Немного звуковых эффектов: мягкое гудение моторов и спорадический звук падения капель конденсата на плиты настила.
Затем трио глубинных бомб, определенно по корме.
Я даже не слышал работы насосов.
Похоже было, что мичман освоил новы метод подсчета разрывов. Каждая пятая меловая метка горизонтально перечеркивала четыре предыдущих. Это экономило место и создавало более ясную общую картину. Я подивился, как он умудрился посчитать последние несколько залпов.
Губы Командира непрерывно двигались. Собственный курс, курс неприятеля, курс уклонения. Каждый доклад из рубки гидроакустика влиял на его расчеты.
Что он предпримет на сей раз — продолжать идти прямо вперед? Нет, в этот раз он решил попробовать еще один поворот. Руль на левый борт.

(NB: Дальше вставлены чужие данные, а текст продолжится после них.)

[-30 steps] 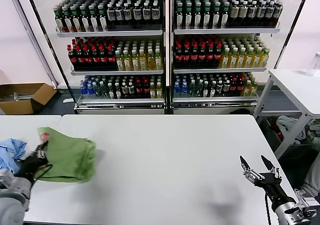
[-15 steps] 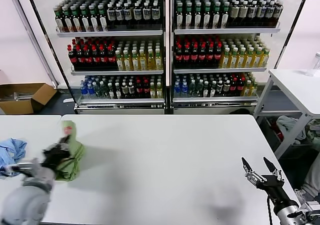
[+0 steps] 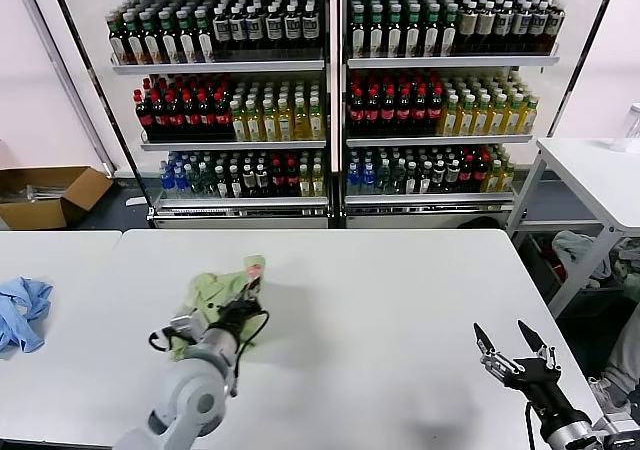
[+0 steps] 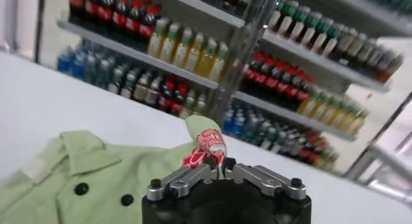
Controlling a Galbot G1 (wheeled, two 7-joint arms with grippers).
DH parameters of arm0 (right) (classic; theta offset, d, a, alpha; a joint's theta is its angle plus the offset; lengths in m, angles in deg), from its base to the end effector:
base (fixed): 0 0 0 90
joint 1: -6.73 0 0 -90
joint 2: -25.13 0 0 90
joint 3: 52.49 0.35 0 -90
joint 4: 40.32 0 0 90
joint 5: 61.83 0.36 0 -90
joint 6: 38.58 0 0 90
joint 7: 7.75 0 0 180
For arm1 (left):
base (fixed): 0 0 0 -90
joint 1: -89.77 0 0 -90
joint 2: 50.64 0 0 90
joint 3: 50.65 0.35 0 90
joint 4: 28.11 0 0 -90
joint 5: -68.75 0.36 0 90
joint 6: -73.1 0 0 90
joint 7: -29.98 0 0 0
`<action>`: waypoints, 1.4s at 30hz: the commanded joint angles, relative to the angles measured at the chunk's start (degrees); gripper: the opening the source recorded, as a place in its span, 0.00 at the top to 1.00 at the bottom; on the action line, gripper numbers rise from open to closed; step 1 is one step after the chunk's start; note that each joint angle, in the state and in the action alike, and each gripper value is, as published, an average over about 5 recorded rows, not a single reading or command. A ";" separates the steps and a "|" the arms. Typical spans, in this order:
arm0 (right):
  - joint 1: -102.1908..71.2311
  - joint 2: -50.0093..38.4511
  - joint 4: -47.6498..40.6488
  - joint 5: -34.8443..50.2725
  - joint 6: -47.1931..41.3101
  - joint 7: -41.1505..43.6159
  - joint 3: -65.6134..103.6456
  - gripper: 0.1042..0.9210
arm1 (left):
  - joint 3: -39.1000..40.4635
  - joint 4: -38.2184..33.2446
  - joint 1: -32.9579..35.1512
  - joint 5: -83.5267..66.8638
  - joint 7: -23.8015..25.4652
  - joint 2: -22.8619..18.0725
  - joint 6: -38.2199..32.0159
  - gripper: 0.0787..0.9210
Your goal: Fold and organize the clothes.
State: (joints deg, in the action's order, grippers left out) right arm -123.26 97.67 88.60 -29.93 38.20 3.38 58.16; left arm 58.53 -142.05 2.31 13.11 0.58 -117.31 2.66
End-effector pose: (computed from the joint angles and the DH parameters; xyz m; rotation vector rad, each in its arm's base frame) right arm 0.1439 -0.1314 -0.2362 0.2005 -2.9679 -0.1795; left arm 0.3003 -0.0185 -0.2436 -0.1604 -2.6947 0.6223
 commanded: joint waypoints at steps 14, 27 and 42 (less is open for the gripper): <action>11.47 -5.03 -1.48 -2.55 -7.15 -3.49 -14.77 0.12 | -1.71 -6.69 1.76 -17.63 3.16 -0.79 -1.52 0.63; 30.68 -8.79 -19.02 -5.68 -9.68 -1.51 -37.27 0.12 | -17.75 -6.66 9.85 -4.50 12.67 4.31 -2.82 0.19; 40.10 -3.09 -30.37 -11.89 -9.87 -3.39 -47.71 0.12 | -22.81 -11.88 18.83 -5.13 11.99 1.23 -2.93 0.12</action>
State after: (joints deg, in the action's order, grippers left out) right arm -91.34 92.51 66.28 -38.51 29.32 0.75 19.95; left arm 40.71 -151.46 15.00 6.48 11.23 -115.59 -0.07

Я надеялся, что он выберет верную альтернативу — и что командир эсминца не пойдет тоже налево, или направо — если он двигался встречным курсом. Я даже не знал, приближался ли эсминец с носа или с кормы.
Пеленги, которые давал гидроакустик, все перемешались в моей голове.

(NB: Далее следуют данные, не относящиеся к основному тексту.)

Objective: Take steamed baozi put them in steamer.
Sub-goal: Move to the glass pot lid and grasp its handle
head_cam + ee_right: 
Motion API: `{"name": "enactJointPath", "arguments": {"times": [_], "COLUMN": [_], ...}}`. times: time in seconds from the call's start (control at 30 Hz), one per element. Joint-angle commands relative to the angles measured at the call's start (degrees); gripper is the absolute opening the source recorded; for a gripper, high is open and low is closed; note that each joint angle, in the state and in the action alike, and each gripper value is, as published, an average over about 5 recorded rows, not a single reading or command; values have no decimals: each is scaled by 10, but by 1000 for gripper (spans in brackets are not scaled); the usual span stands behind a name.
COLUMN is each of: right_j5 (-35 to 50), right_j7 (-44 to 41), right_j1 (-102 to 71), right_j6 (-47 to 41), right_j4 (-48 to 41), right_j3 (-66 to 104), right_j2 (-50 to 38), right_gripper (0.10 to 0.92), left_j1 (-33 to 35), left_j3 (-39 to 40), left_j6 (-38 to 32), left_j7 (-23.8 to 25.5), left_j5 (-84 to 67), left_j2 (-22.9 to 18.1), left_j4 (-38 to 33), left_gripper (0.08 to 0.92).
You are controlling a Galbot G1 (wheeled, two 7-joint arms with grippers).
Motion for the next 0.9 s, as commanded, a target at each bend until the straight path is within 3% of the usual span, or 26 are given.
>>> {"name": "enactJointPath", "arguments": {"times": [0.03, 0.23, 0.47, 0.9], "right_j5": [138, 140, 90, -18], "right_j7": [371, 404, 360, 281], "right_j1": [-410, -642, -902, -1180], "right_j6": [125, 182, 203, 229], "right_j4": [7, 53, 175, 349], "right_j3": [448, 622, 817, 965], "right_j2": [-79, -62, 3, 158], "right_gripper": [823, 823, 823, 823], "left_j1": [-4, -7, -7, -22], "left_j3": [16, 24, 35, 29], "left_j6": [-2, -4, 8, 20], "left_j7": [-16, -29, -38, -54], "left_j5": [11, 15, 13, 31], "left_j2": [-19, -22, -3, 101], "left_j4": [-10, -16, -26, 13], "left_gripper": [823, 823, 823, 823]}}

«Сбросили глубинные бомбы!» — снова Германн услышал всплеск, когда они плюхнулись на поверхность воды.
Мои ногти впились в ладони.
«Откачивать!» — приказал Командир, намеренно усиливая каждый слог, хотя глубинные бомбы еще не взорвались. Казалось, что ему полностью безразличен шум, который заставлял меня съеживаться.
Шквал детонаций.
«Ковровое бомбометание», — прокомментировал Командир.

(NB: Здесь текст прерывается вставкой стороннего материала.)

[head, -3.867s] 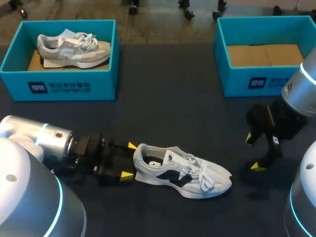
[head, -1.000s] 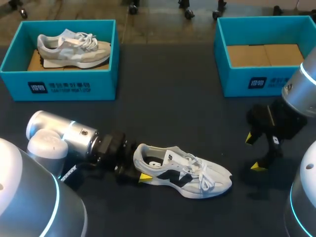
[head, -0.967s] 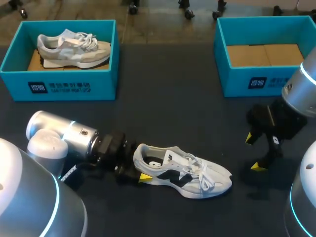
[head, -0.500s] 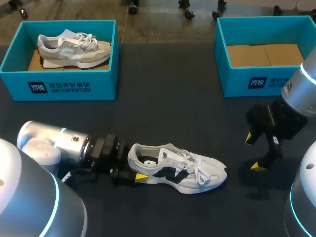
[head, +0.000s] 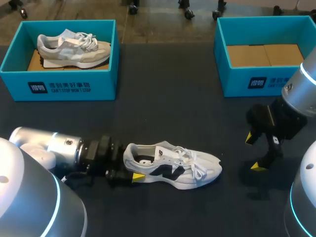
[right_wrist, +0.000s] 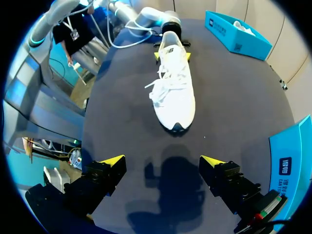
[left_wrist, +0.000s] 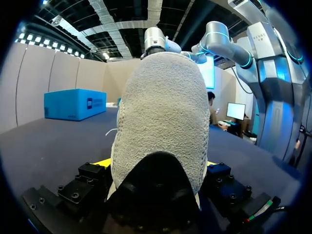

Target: Take the shoe out of the shoebox, open the shoe tongue, remove and reinsert the insole, then place the shoe into the shoebox

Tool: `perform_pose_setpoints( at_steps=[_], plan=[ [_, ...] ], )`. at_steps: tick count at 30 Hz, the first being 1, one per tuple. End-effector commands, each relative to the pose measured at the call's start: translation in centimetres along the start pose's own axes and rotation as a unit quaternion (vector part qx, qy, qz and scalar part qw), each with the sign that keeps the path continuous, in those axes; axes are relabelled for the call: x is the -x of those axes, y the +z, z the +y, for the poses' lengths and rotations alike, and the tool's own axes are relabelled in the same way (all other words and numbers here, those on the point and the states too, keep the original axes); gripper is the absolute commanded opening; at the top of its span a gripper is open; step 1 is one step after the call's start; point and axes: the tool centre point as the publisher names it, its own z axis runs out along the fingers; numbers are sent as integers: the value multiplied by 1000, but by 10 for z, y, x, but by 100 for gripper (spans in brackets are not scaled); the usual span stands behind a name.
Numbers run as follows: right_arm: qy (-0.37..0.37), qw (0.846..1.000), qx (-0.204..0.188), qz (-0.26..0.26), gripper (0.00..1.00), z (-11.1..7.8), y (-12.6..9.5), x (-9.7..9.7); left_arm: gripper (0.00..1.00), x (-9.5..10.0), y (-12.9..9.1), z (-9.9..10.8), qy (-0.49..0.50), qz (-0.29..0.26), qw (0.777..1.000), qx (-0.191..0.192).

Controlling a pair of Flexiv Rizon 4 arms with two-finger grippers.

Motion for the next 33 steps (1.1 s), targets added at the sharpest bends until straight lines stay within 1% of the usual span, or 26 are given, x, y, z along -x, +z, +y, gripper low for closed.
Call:
perform_pose_setpoints(
  at_steps=[1,6,12,33],
  plan=[
    [0,1000,-1,-1,100,0,0,-1,0,-4,-1,-2,-1,-10,1000,1],
    [0,1000,-1,-1,100,0,0,-1,0,-3,-2,-2,1,-12,1000,0],
    [0,1000,-1,-1,100,0,0,-1,0,0,-1,-2,4,4,1000,3],
    [0,1000,-1,-1,100,0,0,-1,0,0,-1,-2,4,4,1000,3]
  ],
)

Если одиночные бомбы и серии не срабатывают, попробуй ковровое.
Unshrinkable.[31]
Смутно я подивился, почему это английское слово всплыло в моей голове. В конце концов я увидел его вышитым золотом на этикетке внутри моих плавок, ниже слов Pure Wool.[32]
Ковровое бомбометание… Катушка в моем мозгу начала разматываться. Ручная работа, традиционный афганский стиль, ковер-самолет, Гарун-аль-Рашид, восточное коварство…
«Не придавай этому слишком большого значения», — съязвил Командир. Он увеличил скорость, когда грохот взрыва был сильнее всего. «Теперь им придется перезарядиться», — язвительно добавил он. «Чем больше они пуляют, тем меньше у них остается».
Истинно драгоценное замечание — поговорка, достойная календаря в кают-компании. «Чем больше они пуляют, тем меньше у них остается».
Он отдал приказ подвсплыть. Почему, неужели он планирует всплыть на поверхность? Неужели следующий приказ будет «Надеть спасательное снаряжение»?
Охотники-убийцы Атлантики — это могло бы стать названием фильма. Я мысленно представил крупным планом титры, нанесенные на скорлупу яйца — яйца с волосяной трещиной на ней. Одна трещина в нашем корпусе — это было все, что нужно врагу — море доделает остальное.
Как убивать слизняков и улиток… Большие черные скользкие гиганты, которых мы прежде собирали в ведра, опрокидывали в унитаз и смывали. Утопить в выгребной яме — это было очень эффективно. Наступать на них было столь же омерзительно, как и кромсать их на куски. Зеленая жижа брызгала в стороны из-под подошвы ботинка. Мои уши атаковали новые звуки. Вой-контральто гребных винтов был слышен по всей подлодке. Я увидал, как Викарий весь затрясся и прижался к пульту управления погружением. Другой — нельзя было разобрать, кто — уселся на плитах настила палубы и обхватил свои колени: неряшливая аллегория страха. Остальные, казалось, уменьшились в размерах. Они пригнулись, как будто бы это было ключевым для спасения.
И только Командир продолжал сидеть развалившись, как обычно.
Как раз когда я напряг свои чувства до предела, глубинная бомба сотрясла мой хребет. Я вздрогнул, плотно сжал веки, напряг все свое тело — сделал все, что мог, чтобы удержать под контролем свои мышцы, но слишком поздно.